==== MATERIAL TO PROCESS
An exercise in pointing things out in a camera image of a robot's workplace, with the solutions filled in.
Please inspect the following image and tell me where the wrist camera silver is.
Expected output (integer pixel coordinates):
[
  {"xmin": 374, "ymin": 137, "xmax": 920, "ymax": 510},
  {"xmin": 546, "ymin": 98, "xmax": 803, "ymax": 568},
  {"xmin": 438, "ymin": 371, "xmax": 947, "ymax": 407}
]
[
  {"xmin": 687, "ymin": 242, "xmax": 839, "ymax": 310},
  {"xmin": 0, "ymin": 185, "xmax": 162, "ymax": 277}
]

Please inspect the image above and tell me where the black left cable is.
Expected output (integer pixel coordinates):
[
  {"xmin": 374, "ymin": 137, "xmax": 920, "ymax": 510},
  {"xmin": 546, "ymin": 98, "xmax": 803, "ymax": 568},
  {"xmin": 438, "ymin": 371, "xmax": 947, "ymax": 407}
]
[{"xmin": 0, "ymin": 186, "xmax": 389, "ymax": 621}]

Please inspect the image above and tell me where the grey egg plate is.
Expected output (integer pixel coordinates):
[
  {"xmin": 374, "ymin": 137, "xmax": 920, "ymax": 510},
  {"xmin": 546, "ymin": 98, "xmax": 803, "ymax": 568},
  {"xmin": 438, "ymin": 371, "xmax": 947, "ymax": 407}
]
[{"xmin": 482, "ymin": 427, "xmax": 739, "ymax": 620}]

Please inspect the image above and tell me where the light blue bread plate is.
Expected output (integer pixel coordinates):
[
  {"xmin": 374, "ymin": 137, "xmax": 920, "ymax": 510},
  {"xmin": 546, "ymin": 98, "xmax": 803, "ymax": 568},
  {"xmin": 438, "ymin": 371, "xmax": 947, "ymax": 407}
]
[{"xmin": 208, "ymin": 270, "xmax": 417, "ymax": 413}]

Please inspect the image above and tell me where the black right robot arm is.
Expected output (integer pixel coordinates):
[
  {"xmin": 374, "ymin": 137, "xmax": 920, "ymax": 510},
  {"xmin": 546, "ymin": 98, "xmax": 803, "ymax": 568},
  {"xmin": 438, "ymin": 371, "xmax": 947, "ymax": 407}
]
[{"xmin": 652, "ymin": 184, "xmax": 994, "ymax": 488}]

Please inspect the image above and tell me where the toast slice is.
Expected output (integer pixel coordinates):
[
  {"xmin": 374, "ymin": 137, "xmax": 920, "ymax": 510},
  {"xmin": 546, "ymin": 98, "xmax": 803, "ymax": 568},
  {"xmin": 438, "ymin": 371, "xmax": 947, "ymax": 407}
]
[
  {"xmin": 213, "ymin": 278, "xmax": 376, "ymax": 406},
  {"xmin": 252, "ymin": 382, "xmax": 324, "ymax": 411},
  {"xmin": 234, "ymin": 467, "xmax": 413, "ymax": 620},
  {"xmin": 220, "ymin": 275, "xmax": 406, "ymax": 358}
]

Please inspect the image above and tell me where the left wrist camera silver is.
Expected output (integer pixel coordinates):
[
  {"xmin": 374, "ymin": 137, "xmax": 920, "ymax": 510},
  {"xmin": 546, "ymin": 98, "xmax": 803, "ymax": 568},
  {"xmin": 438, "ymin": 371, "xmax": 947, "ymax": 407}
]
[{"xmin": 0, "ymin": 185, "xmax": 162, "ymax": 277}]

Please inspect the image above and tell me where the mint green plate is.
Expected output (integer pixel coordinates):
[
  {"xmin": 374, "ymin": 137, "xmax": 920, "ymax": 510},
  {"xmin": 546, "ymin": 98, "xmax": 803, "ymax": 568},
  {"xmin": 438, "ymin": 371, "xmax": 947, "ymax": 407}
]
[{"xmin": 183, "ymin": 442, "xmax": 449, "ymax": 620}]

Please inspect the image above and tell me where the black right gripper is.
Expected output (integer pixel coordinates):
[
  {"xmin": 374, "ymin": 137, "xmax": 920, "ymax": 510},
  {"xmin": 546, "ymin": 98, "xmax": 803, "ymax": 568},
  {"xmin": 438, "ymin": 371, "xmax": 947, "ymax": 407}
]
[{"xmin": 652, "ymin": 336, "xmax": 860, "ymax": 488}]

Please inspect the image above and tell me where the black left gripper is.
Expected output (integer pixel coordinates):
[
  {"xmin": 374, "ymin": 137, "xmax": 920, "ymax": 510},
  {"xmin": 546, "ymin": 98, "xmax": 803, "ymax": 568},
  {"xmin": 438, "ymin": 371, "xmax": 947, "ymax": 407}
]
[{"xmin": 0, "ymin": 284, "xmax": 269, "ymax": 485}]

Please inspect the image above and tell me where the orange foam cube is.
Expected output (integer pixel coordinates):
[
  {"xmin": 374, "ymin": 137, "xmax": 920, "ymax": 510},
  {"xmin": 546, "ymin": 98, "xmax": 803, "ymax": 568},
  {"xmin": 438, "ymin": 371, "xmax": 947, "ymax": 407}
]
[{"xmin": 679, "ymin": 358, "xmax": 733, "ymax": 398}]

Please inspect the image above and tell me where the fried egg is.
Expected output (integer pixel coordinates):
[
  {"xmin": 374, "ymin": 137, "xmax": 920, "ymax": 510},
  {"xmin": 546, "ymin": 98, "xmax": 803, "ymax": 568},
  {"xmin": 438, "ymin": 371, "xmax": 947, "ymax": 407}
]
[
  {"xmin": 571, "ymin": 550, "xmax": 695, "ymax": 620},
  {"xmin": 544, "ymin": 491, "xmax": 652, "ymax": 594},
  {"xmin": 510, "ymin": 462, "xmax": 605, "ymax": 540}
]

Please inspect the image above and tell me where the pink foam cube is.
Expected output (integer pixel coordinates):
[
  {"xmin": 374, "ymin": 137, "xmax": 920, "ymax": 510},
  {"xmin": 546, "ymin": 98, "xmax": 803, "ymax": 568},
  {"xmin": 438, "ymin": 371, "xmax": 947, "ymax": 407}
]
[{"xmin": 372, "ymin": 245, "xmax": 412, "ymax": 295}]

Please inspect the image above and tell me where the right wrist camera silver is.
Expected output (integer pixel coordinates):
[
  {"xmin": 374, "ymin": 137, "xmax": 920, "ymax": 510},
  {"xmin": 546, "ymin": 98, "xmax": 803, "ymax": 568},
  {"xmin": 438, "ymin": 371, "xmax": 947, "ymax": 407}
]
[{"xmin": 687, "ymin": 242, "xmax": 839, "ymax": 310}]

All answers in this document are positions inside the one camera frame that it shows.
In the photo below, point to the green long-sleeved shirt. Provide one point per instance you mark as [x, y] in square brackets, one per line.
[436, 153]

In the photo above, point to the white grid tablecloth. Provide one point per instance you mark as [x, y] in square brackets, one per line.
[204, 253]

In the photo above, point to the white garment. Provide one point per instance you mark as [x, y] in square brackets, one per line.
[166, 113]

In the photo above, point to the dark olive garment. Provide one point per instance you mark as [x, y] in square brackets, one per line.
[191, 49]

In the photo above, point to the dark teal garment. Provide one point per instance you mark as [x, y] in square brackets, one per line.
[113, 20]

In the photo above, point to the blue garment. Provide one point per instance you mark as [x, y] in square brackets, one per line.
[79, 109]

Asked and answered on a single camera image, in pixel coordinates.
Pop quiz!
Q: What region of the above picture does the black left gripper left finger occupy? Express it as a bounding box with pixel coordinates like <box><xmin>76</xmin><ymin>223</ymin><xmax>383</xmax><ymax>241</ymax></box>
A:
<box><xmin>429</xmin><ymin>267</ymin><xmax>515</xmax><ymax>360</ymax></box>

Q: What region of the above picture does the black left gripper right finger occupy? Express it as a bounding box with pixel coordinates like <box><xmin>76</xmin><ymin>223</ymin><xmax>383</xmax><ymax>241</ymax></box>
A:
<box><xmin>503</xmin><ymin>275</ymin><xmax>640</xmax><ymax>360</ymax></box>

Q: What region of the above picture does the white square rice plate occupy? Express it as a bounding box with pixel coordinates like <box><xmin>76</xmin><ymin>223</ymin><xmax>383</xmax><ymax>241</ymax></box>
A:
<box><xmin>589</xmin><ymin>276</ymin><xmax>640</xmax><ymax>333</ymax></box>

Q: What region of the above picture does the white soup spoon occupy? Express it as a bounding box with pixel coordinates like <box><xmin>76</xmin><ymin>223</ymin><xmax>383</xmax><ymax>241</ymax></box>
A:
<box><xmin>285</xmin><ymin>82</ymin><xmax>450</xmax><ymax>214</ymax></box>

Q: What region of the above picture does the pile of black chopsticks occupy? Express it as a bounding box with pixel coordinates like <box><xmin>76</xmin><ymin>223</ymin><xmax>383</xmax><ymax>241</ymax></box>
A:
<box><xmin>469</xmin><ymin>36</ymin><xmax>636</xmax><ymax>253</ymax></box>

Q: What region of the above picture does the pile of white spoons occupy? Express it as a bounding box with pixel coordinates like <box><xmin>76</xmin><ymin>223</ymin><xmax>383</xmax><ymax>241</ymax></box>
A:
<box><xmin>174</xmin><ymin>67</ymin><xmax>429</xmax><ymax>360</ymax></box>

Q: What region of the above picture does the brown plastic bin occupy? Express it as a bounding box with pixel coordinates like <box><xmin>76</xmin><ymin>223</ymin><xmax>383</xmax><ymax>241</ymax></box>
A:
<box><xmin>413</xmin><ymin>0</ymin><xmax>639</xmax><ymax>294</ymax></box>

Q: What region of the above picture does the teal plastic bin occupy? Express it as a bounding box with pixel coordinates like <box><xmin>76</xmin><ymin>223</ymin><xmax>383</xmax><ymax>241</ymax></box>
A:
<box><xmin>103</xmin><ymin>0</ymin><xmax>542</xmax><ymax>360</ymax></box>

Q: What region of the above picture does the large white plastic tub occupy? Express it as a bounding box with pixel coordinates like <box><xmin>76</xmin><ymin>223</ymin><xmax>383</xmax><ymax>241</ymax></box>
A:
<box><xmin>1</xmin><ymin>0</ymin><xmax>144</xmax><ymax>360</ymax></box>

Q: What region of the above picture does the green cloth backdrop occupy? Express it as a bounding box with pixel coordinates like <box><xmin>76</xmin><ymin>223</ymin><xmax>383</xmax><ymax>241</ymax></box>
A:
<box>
========
*AIM OF THE TASK*.
Note each line above that holds "wrist", then copy all of them.

*TASK RESPONSE*.
Please inspect the following image and tell me where the wrist camera silver is.
Please inspect the image above and tell me where the left wrist camera silver is.
Please inspect the image above and tell me where the right wrist camera silver is.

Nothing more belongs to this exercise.